Kylie Minogue has long been recognised as someone who will motivate and inspire those around her. In fact, there are many HR parallels with the Aussie singer’s routines.
Whether it be the time and effort she puts into manipulating her figure into tiny outfits or how successfully she makes the aforementioned clothing redundant while on stage. No complaints or tribunals for those dismissals, one feels.
With this thought in mind, Guru was surprised to learn that a Minogue concert in Zagreb, Croatia, was called off after furious protests from the staff of the event sponsors.
The concert was supposed to celebrate the change of name of Croatian Telecom, but staff protested, saying the money should be spent on saving jobs.
As we’ve seen, this is clearly a mistake. Kylie Minogue is a best practice case study waiting to happen – her songs are a veritable encyclopaedia of good HR in practice.
Take the following typical staff/HR dismissal scenario and the Minogue inspired retorts:
Employee: Did you use 360 degree appraisal?
Manager: Yes, I’m spinning around.
E: But the system is rubbish!
M: Better the devil you know.
E: Have you given this enough thought?
M: Yes. In fact, I can’t get you out of my head.
E: Can I please have my job back?
M: You should be so lucky.
Mr 10 per cent pays price for poor tip
Last week we shed light on a rather unfortunate grocer in the Ukraine who got his ear bitten off after he refused to give a customer a free watermelon. The obvious question then is, if there was an employment dispute later in his career, would he get a fair hearing?

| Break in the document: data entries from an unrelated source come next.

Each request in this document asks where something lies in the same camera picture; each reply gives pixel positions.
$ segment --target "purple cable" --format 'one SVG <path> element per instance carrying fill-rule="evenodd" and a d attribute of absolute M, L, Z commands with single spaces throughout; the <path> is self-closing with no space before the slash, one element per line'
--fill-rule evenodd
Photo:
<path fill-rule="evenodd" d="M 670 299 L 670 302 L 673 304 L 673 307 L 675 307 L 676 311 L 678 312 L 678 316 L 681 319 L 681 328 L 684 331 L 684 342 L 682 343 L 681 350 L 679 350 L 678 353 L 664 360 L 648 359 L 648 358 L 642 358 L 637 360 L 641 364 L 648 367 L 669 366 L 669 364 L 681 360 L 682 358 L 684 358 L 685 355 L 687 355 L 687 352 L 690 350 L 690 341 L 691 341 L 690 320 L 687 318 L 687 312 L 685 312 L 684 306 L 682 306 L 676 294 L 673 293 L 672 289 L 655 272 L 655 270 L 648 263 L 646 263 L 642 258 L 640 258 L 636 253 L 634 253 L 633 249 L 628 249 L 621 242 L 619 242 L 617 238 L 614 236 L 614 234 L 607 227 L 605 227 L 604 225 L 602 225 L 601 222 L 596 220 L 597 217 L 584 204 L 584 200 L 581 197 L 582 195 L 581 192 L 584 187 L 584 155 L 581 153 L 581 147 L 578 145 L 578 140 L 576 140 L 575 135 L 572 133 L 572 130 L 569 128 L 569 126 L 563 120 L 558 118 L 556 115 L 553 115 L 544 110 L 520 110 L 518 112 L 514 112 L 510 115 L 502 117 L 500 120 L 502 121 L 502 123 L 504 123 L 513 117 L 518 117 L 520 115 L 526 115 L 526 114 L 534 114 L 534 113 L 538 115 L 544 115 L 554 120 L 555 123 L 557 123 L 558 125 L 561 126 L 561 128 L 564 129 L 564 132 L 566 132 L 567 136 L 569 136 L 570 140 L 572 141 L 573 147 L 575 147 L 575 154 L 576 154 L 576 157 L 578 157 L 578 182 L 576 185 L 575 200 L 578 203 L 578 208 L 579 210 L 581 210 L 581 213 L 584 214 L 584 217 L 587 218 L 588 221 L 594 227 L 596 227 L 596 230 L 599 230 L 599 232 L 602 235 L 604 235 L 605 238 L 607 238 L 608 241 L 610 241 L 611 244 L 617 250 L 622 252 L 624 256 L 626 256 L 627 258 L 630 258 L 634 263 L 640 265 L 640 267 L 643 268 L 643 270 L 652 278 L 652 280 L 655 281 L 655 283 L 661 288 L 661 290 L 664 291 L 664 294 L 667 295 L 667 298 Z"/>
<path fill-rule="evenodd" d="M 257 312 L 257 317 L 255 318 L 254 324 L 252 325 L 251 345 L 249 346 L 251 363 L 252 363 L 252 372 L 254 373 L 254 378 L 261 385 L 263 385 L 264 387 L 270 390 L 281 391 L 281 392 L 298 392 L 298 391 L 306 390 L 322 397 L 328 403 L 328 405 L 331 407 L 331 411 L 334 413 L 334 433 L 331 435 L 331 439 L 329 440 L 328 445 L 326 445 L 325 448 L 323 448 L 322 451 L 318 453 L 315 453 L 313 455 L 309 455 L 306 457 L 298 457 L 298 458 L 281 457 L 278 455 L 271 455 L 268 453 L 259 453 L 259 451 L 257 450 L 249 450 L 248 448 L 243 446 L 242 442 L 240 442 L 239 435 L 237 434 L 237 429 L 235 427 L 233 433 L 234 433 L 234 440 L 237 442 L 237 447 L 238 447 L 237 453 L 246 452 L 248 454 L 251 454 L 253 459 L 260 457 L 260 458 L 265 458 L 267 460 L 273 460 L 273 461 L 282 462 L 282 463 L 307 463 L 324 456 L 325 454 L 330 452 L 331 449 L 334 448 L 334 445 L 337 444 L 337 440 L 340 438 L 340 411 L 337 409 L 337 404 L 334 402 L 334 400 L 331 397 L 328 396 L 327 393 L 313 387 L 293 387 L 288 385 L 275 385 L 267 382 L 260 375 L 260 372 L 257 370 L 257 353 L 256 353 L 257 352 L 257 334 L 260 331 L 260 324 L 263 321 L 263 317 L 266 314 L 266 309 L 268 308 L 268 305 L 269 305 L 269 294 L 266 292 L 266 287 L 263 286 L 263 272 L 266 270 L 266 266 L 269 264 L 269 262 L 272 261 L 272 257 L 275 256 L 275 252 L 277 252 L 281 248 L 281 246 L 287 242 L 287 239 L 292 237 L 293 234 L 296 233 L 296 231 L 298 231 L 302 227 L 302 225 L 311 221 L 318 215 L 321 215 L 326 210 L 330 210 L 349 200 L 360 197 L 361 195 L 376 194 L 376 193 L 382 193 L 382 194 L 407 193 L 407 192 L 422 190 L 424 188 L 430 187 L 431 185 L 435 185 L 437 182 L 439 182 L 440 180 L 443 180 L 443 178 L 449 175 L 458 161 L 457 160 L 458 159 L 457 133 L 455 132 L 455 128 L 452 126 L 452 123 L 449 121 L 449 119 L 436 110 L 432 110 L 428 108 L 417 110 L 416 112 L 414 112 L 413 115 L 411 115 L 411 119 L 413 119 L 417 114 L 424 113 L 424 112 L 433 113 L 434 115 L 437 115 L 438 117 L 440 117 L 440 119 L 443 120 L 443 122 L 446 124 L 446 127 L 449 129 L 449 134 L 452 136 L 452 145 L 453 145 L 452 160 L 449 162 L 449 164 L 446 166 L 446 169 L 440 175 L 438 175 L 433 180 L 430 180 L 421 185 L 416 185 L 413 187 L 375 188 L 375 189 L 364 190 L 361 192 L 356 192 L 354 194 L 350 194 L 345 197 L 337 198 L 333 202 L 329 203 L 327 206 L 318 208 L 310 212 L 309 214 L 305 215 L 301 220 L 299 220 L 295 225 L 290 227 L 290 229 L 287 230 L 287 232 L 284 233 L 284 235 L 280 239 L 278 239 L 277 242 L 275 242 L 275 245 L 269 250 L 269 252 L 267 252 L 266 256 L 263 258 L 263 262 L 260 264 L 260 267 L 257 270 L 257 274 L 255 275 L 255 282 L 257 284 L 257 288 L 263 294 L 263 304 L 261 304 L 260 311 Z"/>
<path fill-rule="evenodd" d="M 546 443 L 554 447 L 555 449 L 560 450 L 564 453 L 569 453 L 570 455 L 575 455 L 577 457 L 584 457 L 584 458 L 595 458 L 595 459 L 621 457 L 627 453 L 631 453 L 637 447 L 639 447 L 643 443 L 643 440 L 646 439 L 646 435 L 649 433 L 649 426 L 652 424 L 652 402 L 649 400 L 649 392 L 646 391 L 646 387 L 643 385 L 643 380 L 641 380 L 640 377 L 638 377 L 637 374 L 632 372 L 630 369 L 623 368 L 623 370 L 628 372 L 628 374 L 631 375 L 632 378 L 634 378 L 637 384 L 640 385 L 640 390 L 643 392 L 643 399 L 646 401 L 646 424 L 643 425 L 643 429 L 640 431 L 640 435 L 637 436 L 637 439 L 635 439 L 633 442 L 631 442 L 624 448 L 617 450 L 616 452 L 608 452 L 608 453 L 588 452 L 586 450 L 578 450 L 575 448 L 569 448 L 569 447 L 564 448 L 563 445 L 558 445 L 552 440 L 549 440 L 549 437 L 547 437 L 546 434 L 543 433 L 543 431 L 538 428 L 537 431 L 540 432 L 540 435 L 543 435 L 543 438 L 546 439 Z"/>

Tasteless ear-eating jokes aside, be thankful staff don’t chase you down the street if they think they are not getting paid enough. This allegedly happened to a New York man after he didn’t leave a big enough tip in a restaurant.
After Humberto Taveras, 41, from Long Island, and his party left 10 per cent instead of an 18 per cent compulsory service charge, he claims staff “chased us down like a bunch of criminals”.
Whatever happened, he’s now due in court to face a misdemeanour charge of theft of services. That’s a meal that definitely didn’t agree with him.
Religion grips the barking mad toffs
A rather interesting recruitment drive has arisen following Parliament’s decision to ban the ‘sport’ of fox hunting with dogs.
Last June, Tony Blair was asked about making a law to ban the ritual slaughter of animals. Blair said nothing could be done as these were religious matters.
So people did some research, as they are wont to do. Apparently, the definition of a religion is an organisation with a minimum of 5,000 followers, which has leaders who are distinguishable by their special form of dress, and which holds regular meetings that have their own vocabulary, etc.
And yea, there came unto the internet a religion, which verily and forsooth doth purport to follow St Hubert: the Free Church of Country Sports. Legend has it that Hubert discovered his faith, while hunting, when he had a vision of a fox on a crucifix.
At the time of writing, they were close to the necessary 5,000 members. The lesson is pure and simple: get people interested and passionate in something and they’ll get involved, literally to a biblical level. Guru feels this might be of use to HR departments.